> WORK ORDER: Restate word for word the entries below, starting with the line with "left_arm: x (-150" and continuing through the line with "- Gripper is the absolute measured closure". Include both of those lines and no others.

Dataset records
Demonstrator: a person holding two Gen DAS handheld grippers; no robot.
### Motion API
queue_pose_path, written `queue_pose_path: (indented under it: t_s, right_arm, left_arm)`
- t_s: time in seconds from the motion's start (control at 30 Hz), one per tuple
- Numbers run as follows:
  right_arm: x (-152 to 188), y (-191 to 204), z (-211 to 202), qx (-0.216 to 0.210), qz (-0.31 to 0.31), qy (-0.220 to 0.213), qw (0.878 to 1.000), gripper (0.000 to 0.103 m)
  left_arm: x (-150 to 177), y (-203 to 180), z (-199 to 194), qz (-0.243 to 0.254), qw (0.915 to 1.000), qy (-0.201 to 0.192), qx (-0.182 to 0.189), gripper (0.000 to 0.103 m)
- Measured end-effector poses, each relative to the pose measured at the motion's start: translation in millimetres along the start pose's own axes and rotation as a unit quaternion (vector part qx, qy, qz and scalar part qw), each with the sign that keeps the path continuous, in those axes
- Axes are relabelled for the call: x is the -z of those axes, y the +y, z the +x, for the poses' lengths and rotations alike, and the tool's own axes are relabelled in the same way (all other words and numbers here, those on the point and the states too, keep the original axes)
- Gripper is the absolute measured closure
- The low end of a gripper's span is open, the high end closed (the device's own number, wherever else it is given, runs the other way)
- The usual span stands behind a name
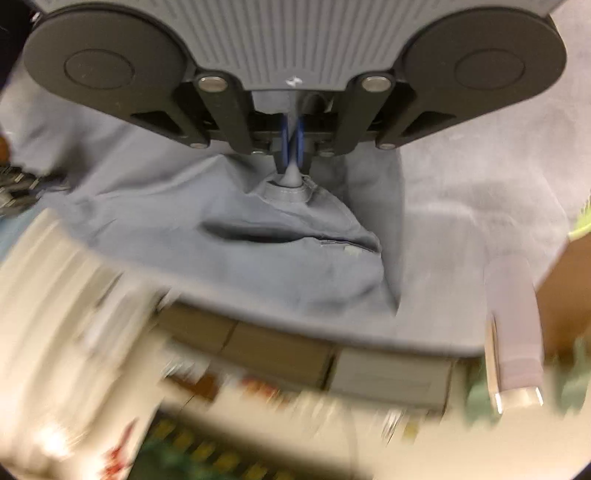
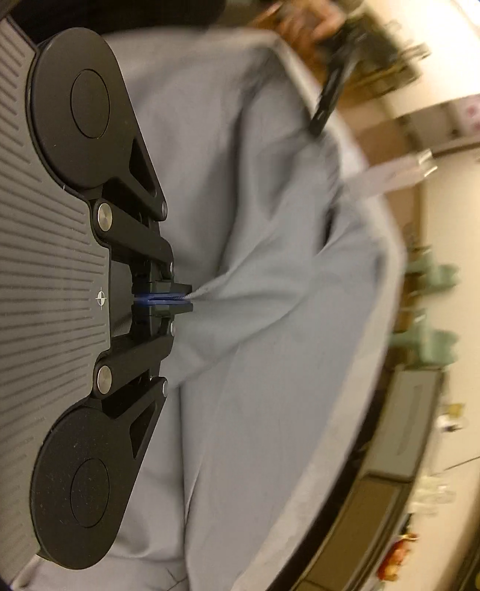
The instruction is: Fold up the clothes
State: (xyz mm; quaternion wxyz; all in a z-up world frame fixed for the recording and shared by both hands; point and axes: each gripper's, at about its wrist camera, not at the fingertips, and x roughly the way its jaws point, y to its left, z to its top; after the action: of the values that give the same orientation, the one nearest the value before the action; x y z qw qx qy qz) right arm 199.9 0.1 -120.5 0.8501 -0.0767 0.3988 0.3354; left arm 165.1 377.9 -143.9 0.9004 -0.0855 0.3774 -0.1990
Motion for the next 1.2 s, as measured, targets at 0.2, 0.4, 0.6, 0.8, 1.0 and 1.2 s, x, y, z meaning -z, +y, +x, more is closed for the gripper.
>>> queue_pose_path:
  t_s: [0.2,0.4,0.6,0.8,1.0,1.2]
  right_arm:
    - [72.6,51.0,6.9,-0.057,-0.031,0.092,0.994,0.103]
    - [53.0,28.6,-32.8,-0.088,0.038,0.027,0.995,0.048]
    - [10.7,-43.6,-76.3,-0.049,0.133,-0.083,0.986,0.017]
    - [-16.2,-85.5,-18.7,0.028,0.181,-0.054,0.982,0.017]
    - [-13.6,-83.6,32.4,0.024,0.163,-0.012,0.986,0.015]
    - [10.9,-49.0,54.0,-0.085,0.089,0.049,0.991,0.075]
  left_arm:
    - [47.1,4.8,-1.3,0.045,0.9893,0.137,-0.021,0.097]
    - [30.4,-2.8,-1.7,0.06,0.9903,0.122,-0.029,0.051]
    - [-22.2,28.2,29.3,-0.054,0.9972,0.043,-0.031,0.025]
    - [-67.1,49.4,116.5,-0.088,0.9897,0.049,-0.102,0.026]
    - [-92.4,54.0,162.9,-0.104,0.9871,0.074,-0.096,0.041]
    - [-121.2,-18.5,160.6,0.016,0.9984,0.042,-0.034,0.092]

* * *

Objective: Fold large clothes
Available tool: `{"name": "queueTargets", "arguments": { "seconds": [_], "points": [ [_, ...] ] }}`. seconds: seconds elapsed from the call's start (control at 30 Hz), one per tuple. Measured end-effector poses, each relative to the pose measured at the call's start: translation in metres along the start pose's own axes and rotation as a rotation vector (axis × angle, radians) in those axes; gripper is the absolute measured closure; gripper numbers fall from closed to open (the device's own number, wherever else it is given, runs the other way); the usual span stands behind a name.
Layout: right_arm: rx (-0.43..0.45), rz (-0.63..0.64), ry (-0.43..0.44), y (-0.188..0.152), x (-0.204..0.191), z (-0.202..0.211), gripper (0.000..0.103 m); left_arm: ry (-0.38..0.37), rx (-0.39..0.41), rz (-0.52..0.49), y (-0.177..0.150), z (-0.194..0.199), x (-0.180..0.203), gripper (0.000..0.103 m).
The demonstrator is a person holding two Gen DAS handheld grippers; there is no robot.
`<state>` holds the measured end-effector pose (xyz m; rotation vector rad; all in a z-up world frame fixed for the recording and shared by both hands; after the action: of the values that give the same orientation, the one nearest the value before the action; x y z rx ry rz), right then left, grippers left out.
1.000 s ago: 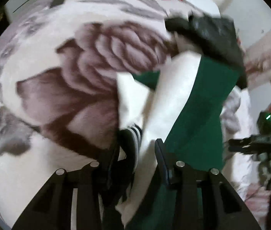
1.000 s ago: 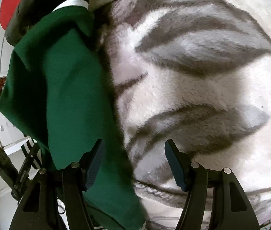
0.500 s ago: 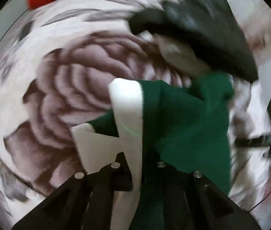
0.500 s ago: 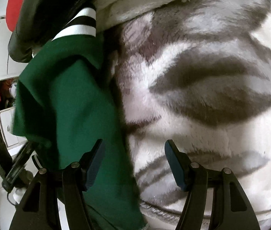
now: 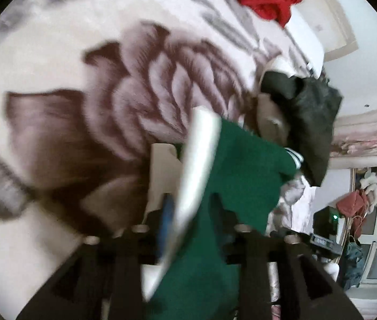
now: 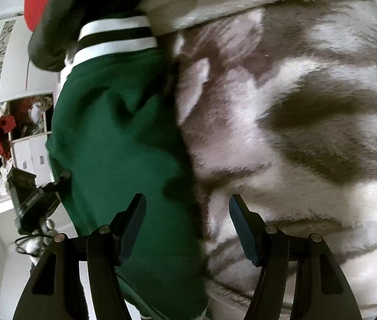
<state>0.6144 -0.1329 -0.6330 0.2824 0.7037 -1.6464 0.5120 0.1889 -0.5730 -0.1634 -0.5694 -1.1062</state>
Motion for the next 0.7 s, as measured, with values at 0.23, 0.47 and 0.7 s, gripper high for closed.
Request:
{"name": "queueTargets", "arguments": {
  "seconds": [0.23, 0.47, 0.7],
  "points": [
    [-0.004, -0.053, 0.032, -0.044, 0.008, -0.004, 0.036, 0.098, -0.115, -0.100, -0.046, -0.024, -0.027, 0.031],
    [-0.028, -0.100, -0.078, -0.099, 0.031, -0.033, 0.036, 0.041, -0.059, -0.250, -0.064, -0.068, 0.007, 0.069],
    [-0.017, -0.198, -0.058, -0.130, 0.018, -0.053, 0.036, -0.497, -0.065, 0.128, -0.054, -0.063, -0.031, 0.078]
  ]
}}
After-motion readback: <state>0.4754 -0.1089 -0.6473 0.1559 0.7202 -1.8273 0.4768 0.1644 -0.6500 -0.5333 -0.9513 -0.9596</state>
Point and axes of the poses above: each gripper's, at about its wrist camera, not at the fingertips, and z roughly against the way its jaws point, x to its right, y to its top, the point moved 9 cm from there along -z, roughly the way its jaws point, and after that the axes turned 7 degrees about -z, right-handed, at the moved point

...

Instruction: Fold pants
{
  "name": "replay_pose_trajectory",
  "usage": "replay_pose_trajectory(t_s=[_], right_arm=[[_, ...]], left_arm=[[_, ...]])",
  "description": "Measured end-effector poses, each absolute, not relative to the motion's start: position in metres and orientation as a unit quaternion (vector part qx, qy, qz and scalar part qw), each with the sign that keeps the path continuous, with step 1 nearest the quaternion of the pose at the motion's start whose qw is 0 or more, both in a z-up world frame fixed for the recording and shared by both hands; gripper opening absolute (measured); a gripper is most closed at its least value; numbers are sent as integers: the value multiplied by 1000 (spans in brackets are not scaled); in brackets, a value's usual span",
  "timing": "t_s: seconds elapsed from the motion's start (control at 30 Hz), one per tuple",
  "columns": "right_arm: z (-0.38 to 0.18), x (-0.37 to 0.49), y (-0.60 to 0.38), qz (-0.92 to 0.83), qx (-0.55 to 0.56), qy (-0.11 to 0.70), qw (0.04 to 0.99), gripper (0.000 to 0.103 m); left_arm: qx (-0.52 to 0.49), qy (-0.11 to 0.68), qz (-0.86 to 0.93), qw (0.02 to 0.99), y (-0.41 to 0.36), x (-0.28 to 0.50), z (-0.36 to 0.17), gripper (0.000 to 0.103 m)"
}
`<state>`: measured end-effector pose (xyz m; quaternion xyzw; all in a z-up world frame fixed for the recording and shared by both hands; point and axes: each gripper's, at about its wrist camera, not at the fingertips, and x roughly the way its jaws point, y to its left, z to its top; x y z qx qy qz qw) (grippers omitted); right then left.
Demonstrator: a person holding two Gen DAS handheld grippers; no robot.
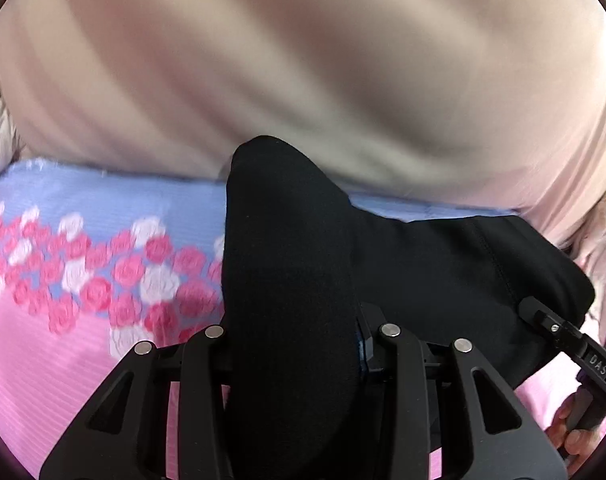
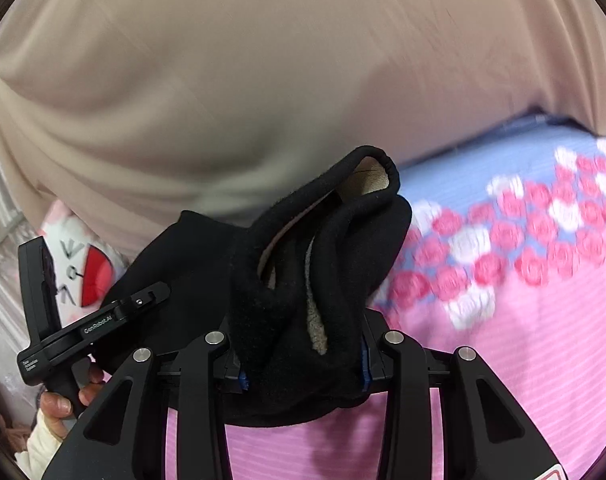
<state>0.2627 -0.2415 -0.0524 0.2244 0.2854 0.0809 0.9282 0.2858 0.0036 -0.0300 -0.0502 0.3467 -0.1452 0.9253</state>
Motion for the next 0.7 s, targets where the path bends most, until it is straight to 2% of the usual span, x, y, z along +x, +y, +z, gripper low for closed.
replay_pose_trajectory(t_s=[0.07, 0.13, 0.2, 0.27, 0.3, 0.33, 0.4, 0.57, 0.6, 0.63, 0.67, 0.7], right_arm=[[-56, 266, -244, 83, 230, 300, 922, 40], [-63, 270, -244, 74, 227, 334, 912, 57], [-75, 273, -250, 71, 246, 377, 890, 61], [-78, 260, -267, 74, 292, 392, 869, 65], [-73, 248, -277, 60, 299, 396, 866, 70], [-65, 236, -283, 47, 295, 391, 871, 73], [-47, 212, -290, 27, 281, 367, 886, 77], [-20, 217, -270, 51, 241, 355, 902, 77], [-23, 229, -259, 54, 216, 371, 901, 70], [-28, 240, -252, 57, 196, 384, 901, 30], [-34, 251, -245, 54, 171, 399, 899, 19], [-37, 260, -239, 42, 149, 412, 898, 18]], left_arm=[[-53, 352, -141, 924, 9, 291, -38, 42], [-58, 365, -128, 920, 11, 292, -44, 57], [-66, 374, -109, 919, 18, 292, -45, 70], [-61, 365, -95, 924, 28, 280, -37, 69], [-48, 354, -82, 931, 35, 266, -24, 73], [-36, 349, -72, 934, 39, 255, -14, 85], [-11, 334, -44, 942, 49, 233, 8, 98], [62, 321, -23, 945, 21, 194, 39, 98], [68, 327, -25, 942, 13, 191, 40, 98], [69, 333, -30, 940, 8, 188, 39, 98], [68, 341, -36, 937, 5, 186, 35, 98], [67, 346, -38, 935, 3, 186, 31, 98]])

> RESULT:
  left_arm: x (-150 to 177), y (-203 to 180), z (-199 to 194), qz (-0.243 to 0.254), qw (0.915 to 1.000), qy (-0.201 to 0.192), qx (-0.182 to 0.189), gripper (0.000 to 0.103 m)
- Measured end-effector poses, each relative to the pose measured at the motion's start: translation in millimetres along the start pose's own axes and rotation as a unit quaternion (vector part qx, qy, qz and scalar part qw), each with the sign that keeps the path continuous, in those axes
- Axes are relabelled for the call: x is the -z of those axes, y the +y, z the +x, for the poses' lengths and rotations alike, and the tool's own axes are relabelled in the same way (all other words and numbers here, those on the point and the states too, keep the original axes)
- Gripper is the absolute measured closure

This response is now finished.